Maine Island Trail System

The Maine Island Trail System is a 350-mile-long waterway that consists of islands and mainland sites that are available for day visits or overnight camping. The Maine Island Trail Association (MITA) ensures access to these sites through partnerships with the State of Maine, as well as land trusts and generous private property owners; in return, MITA commits to protect and care for the properties in a way that balances recreational access and conservation. Some of the MITA sites are publicly owned or owned by land trusts that would otherwise permit public access. Many of the sites, however, are privately owned and made available to MITA for use of its members in exchange for the organization’s stewardship. MITA does not receive a legally enforceable right to access, but rather relies on the landowner’s good will. MITA in turn makes these private sites available only to its members. In all cases, property owners set the rules and can revoke access at any time. Landowners annually review conditions such as which sites may be accessed, what months members are welcome, and whether fires and pets are allowed. Because MITA members do not become invitees or licensees of the landowner, the landowner is effectively shielded from liability by Maine’s recreational use statute.

Parson's Beach

Landowners permit access to privately owned Parson's Beach, but provide limited parking and no facilities. The landowners retain the right to terminate access at any time. There is no agreement of any kind between the owners of Parson’s beach and the Town of Kennebunk. This is an example of landowners deciding on their own initiative to make their land available for public use. The landowners have the ability to set any terms of use that they choose.

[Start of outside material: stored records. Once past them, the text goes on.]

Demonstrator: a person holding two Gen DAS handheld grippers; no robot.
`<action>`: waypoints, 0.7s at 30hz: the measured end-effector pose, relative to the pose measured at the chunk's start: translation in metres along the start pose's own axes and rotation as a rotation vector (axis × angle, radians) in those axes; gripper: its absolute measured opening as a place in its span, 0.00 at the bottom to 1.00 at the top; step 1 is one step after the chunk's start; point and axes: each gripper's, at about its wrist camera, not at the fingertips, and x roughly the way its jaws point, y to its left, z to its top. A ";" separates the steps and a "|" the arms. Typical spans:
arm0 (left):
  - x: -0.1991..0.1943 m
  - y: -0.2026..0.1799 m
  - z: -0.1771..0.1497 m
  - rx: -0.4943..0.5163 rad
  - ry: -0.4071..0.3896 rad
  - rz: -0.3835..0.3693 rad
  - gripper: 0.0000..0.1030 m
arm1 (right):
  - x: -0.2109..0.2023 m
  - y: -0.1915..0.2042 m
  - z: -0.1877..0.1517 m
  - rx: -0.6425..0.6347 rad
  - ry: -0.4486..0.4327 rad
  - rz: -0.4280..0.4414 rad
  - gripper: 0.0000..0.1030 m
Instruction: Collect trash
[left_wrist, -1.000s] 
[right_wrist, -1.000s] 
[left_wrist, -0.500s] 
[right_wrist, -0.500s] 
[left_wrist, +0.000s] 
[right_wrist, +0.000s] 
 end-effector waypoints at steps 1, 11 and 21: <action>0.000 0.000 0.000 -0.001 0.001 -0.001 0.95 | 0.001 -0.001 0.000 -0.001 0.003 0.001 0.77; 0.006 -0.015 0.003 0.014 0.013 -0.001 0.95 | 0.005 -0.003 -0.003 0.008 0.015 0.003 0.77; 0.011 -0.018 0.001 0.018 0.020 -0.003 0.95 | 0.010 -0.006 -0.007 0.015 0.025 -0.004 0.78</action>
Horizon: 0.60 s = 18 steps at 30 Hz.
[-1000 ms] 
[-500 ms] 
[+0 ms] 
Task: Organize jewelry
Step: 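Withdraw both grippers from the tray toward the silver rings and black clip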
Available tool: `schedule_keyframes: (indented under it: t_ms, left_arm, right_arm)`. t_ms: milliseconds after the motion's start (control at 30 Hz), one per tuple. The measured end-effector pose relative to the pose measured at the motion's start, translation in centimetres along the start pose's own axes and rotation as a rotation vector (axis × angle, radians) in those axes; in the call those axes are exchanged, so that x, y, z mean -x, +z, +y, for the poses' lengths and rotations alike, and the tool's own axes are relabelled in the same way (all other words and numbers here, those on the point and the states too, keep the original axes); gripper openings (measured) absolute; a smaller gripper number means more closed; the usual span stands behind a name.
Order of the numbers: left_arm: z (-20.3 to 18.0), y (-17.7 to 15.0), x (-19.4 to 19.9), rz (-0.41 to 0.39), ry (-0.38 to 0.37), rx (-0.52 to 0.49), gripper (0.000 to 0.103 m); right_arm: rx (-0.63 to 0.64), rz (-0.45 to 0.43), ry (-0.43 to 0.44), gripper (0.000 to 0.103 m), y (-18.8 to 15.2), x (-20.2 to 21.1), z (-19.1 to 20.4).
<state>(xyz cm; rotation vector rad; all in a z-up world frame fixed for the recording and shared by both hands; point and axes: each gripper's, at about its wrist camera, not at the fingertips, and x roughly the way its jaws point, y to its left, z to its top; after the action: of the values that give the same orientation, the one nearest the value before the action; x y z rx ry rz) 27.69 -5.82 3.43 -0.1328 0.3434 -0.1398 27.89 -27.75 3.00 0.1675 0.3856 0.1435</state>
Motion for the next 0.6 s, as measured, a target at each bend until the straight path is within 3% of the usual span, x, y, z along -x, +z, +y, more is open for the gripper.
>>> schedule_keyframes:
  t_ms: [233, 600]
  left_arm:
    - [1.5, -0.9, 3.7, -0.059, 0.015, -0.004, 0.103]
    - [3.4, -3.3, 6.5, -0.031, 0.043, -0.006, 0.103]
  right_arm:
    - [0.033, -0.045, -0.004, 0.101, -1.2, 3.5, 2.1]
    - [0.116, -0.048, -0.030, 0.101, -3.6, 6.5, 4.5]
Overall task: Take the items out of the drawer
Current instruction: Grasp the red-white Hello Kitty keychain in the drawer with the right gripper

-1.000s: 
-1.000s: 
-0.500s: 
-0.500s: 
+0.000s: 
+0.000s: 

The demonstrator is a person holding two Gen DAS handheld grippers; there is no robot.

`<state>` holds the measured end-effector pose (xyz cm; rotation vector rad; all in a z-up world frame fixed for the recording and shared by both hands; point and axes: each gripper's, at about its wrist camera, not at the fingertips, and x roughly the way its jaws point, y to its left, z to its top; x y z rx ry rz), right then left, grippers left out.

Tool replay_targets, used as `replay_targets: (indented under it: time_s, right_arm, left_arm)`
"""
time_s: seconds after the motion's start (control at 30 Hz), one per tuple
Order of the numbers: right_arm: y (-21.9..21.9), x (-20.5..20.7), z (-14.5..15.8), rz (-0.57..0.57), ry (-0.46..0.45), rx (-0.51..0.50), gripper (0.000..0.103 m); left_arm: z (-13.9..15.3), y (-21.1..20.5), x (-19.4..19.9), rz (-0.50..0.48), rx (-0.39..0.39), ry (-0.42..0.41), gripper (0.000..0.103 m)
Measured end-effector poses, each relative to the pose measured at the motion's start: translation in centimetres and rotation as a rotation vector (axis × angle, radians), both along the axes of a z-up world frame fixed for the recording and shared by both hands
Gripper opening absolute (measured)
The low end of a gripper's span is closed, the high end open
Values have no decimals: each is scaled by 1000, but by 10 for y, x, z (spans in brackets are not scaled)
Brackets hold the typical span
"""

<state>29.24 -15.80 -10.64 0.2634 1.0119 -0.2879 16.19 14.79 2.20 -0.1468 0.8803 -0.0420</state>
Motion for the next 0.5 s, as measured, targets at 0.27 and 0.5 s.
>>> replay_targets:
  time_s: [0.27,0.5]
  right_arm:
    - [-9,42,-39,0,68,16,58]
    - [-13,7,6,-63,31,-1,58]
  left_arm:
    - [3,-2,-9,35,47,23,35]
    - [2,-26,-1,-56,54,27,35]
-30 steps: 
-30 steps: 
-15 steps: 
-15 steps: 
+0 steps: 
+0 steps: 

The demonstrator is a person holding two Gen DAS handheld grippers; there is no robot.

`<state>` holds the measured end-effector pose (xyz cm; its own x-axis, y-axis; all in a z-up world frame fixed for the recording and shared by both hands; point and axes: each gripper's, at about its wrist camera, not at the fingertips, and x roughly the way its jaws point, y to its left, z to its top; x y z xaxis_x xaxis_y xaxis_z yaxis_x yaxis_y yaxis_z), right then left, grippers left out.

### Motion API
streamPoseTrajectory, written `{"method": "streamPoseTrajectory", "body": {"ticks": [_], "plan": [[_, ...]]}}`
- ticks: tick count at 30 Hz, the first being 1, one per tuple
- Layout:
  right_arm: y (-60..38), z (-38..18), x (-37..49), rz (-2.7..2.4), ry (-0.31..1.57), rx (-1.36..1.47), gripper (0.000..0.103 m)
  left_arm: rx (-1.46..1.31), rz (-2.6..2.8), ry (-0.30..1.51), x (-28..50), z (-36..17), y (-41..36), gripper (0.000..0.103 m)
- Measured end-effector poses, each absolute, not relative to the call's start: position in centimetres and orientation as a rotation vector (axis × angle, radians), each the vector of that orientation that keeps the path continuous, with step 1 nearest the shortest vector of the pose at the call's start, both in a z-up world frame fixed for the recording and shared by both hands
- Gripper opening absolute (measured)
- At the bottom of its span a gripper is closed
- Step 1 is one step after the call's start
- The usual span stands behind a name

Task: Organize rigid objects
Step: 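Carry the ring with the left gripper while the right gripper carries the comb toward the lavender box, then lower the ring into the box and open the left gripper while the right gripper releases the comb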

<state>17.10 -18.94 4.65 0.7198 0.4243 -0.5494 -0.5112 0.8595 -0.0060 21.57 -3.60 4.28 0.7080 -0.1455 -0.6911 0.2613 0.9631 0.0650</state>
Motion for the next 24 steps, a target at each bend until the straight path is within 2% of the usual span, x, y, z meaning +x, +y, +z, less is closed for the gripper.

Boothbay Region Land Trust

For many years, access to Scarborough Beach was tenuous. Parking, for which the private landowner charged a fee, was inadequate, and the beach entrance depended on a public right-of-way over private land. In 1999, the parking area and access land came up for sale and were purchased by the state as part of a land deal to acquire 62 acres between the shore and Route 207, including the entirety of Massacre Pond. Support for the purchase came through the Land for Maine’s Future Program and the Trust for Public Land (which purchased the site for subsequent transfer to the state). The property is now owned and managed by the Bureau of Parks and Lands.